There are several competing telecommunications networks in Australia, wireline and wireless, but the ACCC sees the spectre of monopoly and the possibility of regulation everywhere.

Expropriating the value for innovatory business activity or new investment is a sure-fire way of stopping such activity.

Australia is facing deficiencies in infrastructure development in areas beyond telecommunications — rail and port services being the other hot spots. In all cases the investment shortfall can be traced back to regulatory impediments.

This is the outcome of a flawed competition law, compounded by poor administration of the law both politically and bureaucratically.

The answer is radical reform. The existing regulatory framework punishes entrepreneurial investments that bring a new or improved service.

We don’t regulate manufacturing plants or processes in this way. We don’t regulate such innovations in software. We resist the temptation in those areas for very good reasons — regulating them would grind down the economy’s productivity.

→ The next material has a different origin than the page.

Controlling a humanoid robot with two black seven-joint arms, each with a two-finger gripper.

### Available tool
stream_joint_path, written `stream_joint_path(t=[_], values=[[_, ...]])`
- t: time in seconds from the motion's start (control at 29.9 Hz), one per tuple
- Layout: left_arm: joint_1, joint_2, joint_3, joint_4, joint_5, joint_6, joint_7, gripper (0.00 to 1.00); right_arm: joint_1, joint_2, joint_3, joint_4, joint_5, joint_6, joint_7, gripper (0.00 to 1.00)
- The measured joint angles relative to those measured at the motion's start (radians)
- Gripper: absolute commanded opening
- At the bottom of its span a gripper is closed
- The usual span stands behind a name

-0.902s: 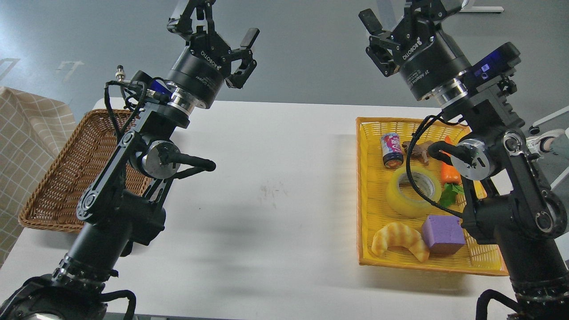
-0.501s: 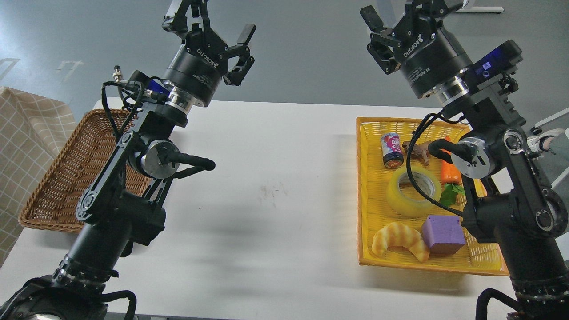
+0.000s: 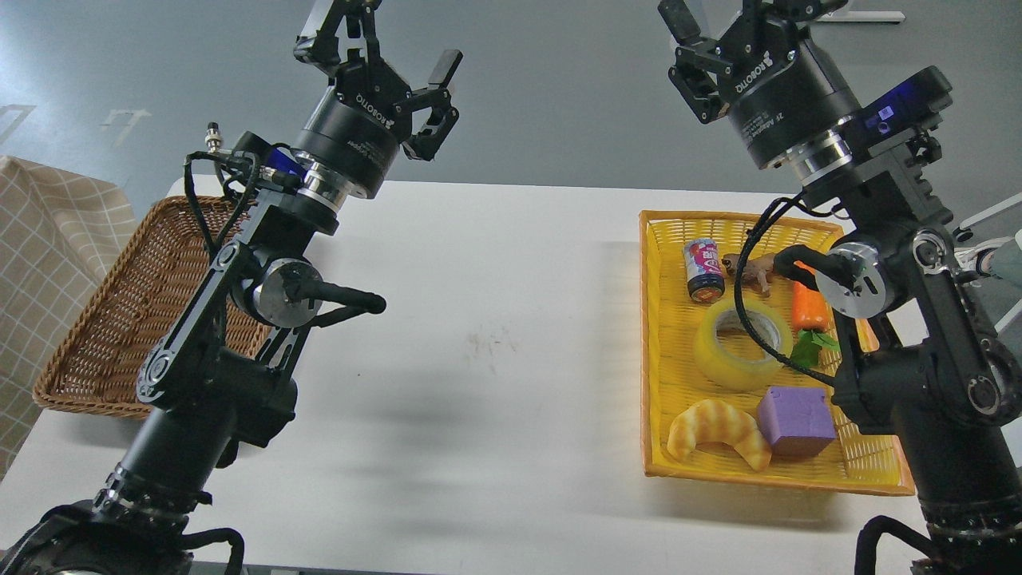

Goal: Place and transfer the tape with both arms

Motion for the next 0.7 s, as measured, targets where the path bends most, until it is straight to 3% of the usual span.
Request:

We should cease regulating new investments in infrastructure unless we want to see the economy falling behind in technology and capacity.

In telecommunications this is extremely important — the pace of technological change far outstrips the plodding feet of the regulator.

Today the conversation is about WiMAX and fibre to the node, but when the next, inevitable, upgrade is necessary, it will again be regulation that is holding investment back.